*EXERCISE DIRECTIONS*: As the answer, set down the lines below from the one containing "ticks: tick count" through the one containing "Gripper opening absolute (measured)", exactly and inclusively, and no others.

== RECORDED DATA

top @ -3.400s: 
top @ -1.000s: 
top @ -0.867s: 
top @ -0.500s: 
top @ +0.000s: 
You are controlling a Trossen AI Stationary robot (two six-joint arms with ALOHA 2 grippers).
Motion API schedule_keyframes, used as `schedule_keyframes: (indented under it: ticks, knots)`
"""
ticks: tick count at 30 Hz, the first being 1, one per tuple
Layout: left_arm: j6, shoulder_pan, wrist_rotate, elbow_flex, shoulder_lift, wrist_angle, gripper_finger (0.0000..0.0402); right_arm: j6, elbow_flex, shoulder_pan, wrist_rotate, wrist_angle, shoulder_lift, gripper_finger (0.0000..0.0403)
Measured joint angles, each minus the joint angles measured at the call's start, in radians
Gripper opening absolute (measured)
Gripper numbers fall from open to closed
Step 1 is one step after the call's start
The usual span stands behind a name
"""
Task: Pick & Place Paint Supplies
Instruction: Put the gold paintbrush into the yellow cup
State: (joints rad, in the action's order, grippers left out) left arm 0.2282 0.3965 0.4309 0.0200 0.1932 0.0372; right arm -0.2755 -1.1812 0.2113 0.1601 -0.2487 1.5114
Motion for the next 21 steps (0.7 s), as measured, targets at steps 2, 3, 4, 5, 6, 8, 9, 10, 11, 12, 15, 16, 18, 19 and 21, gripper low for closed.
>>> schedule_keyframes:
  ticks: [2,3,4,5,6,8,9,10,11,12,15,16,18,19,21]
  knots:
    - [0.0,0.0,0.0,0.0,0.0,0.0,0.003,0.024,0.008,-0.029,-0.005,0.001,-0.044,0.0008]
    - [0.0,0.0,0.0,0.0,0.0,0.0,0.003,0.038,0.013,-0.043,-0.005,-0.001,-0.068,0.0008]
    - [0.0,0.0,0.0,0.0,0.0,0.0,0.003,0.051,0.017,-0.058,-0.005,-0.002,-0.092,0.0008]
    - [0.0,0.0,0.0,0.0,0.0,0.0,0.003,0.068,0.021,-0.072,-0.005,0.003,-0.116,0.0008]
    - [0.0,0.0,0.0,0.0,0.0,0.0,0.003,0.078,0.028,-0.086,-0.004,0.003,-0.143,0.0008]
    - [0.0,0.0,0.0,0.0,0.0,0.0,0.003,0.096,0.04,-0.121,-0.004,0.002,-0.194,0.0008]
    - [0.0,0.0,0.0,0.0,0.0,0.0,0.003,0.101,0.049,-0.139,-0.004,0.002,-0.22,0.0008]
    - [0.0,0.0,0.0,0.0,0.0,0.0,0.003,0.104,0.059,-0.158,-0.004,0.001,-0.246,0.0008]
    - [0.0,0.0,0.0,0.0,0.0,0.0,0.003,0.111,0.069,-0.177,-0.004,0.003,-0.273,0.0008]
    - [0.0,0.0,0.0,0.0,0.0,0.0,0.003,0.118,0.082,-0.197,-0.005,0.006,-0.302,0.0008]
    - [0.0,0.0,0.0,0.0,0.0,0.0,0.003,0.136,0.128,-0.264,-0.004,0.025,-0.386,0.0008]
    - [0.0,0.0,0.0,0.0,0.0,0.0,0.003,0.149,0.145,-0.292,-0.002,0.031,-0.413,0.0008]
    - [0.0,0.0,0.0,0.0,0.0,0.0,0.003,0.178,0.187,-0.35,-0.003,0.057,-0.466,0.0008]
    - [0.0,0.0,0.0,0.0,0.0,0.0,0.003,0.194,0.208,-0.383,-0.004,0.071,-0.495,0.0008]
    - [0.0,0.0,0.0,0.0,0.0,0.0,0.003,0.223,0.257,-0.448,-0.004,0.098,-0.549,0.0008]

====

*WRITTEN RESPONSE*:
ticks: tick count at 30 Hz, the first being 1, one per tuple
Layout: left_arm: j6, shoulder_pan, wrist_rotate, elbow_flex, shoulder_lift, wrist_angle, gripper_finger (0.0000..0.0402); right_arm: j6, elbow_flex, shoulder_pan, wrist_rotate, wrist_angle, shoulder_lift, gripper_finger (0.0000..0.0403)
Measured joint angles, each minus the joint angles measured at the call's start, in radians
Gripper opening absolute (measured)

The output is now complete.